China Securities Co.Ltd(601066) strategy: grasp the market of the first quarter report

A-share twists and turns ahead, and the rebound after the festival was realized as scheduled. Under the tense international situation and high risk aversion, the prices of bulk commodities such as crude oil and base metals rose rapidly this week (and then fell back), which triggered the market’s concern that the economic recession fell into stagflation.

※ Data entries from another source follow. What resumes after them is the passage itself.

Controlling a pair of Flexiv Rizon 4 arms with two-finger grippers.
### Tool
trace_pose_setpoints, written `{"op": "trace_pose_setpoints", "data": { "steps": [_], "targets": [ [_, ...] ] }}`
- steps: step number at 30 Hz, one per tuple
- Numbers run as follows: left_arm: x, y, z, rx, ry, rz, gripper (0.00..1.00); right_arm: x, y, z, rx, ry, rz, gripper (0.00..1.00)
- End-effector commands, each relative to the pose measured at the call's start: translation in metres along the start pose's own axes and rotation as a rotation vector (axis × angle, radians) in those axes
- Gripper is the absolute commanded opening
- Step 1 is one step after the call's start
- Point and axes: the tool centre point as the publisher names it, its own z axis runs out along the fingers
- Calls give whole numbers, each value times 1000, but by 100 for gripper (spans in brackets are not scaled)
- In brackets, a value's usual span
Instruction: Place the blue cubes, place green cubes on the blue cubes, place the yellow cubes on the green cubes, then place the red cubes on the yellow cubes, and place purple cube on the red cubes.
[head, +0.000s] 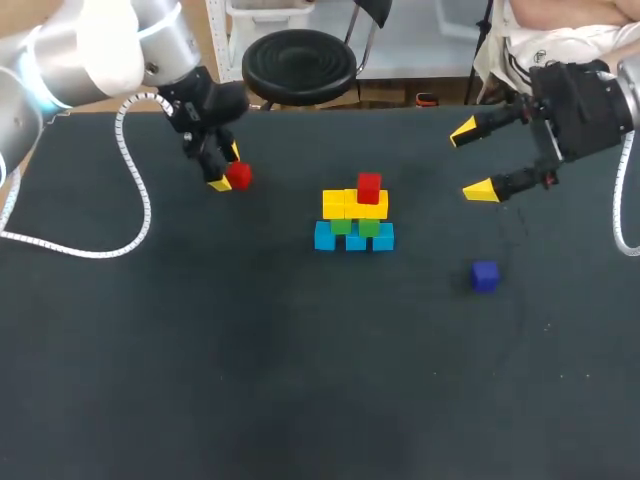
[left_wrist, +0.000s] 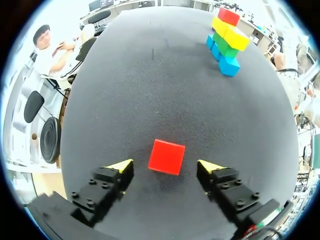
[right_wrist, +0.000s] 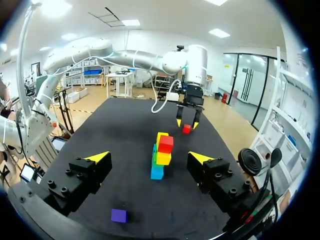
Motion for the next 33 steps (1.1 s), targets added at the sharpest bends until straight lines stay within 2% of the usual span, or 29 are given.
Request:
{"op": "trace_pose_setpoints", "data": {
  "steps": [1, 8, 10, 11, 12, 13, 22, 27, 30, 33],
  "targets": [
    [-2, -4, -1, -9, 1, 5, 100, 0, 0, 0, 0, -2, -1, 100],
    [-3, -4, -1, -11, 0, 13, 100, 0, 0, 0, 0, -2, -1, 100],
    [-3, -4, -1, -11, 0, 12, 51, 0, 0, 0, 0, -2, -1, 100],
    [-3, -4, -1, -12, 0, 12, 34, 0, 0, 0, 0, -2, -1, 100],
    [-3, -4, -1, -12, -1, 12, 11, 0, 0, 0, 0, -2, -1, 100],
    [-3, -5, -1, -12, -2, 12, 0, 0, 0, 0, 0, -2, -1, 100],
    [-7, -9, -2, -17, -9, 23, 0, 0, 0, 0, 0, -2, -1, 100],
    [-12, -17, -12, -37, -26, 32, 0, 0, 0, 0, 0, -2, -1, 100],
    [-13, -21, -22, -62, -9, 5, 0, 0, 0, 0, 0, -2, -1, 100],
    [-15, -30, -38, -99, 40, -85, 0, 0, 0, 0, 0, -2, -1, 100]
  ]
}}
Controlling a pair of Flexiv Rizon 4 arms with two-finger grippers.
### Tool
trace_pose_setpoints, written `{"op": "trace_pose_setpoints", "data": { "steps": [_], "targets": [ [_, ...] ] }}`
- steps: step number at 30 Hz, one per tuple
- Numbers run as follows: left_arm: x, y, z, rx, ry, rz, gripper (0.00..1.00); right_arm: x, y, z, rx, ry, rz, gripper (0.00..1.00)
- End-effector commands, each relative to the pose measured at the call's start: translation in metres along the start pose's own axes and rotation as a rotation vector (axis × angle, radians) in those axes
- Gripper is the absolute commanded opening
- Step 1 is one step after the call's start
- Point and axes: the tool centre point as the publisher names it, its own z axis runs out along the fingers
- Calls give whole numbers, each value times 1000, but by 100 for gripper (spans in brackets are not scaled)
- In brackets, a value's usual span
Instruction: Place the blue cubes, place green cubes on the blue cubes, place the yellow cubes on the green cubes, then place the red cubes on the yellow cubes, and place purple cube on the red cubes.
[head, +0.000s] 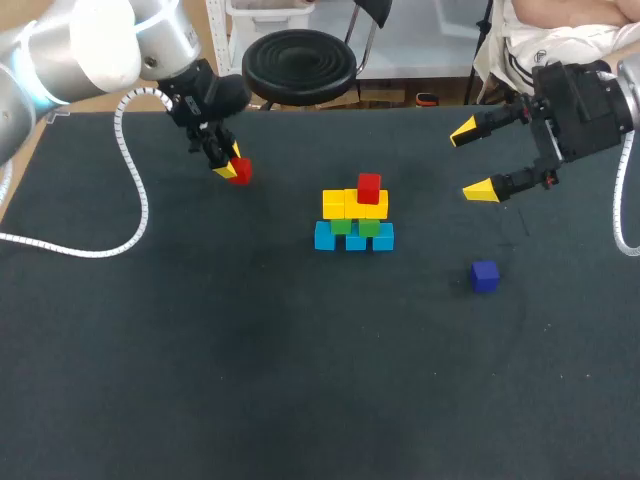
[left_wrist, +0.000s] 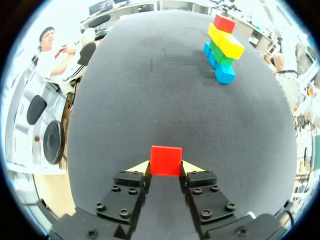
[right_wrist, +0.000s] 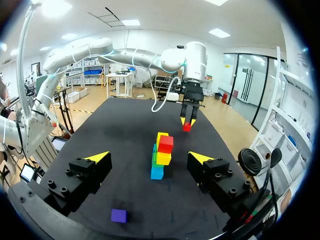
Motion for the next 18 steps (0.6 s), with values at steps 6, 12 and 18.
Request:
{"op": "trace_pose_setpoints", "data": {
  "steps": [6, 12, 18],
  "targets": [
    [-8, -67, -47, -162, 77, -188, 0, 0, 0, 0, 0, -2, -1, 100],
    [-9, -112, -58, -187, 60, -292, 0, 0, 0, 0, 0, -2, -1, 100],
    [-9, -137, -49, -181, 27, -361, 0, 0, 0, 0, 0, -2, -1, 100]
  ]
}}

Superimposed on the deterioration of micro liquidity in the A-share market, there was a phenomenon of capital stampede to a certain extent: private equity funds were forced to sell their equity assets, And the decline of margin purchase and the rise of margin sales further expanded the short-term decline of the market. North oriented funds, especially Allocation Oriented foreign capital, have systematically reduced their positions this week. The direction of new energy power generation and precious metals inflow of Allocation Oriented foreign capital against the market is worthy of attention. After the systemic risk of the conflict between Russia and Ukraine is eased, foreign capital is expected to return to a shares.